Problem details -
Pictures are not part of the copy; reproduce the remaining data exactly.

____ Dataset excerpt

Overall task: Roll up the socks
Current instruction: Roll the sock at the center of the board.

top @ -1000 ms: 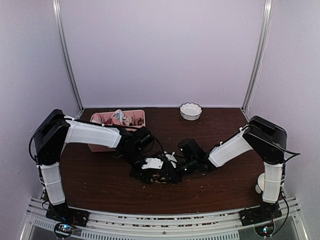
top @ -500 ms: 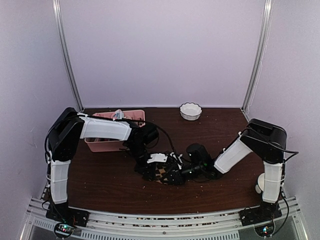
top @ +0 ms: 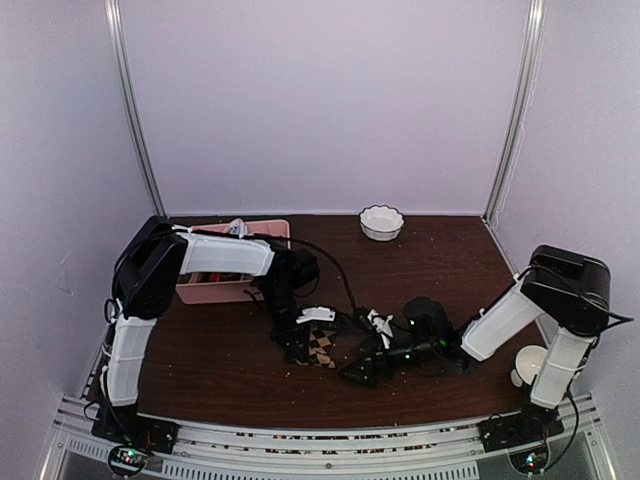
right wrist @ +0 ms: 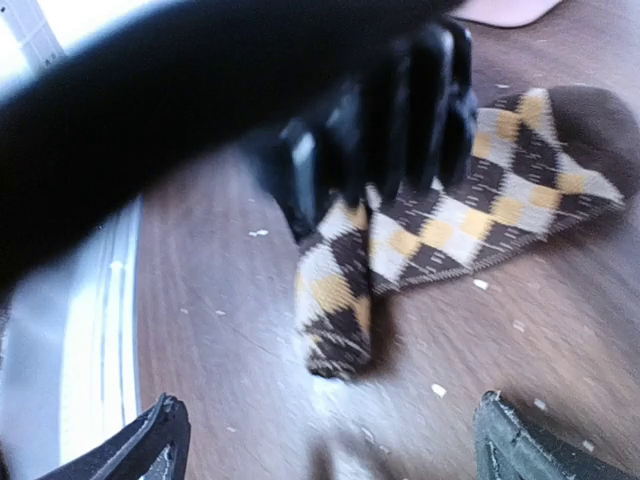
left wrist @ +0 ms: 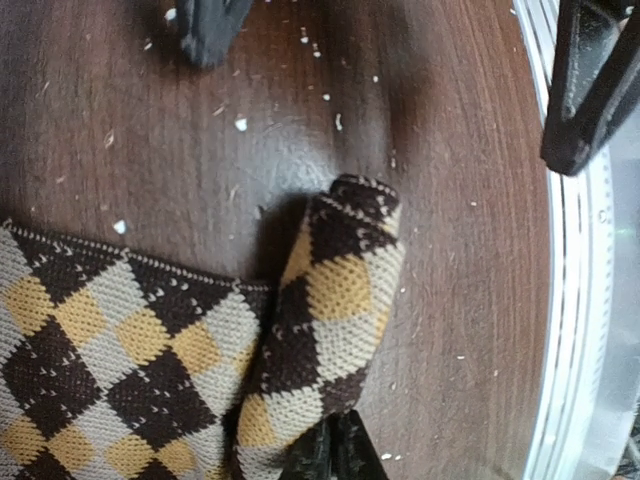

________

Task response -
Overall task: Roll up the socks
Current instruction: Roll the sock at the center of the board.

top @ -1000 ms: 
top @ -500 ms: 
top @ +0 ms: 
right wrist @ +0 ms: 
left wrist @ +0 ms: 

Nothing else belongs in this output.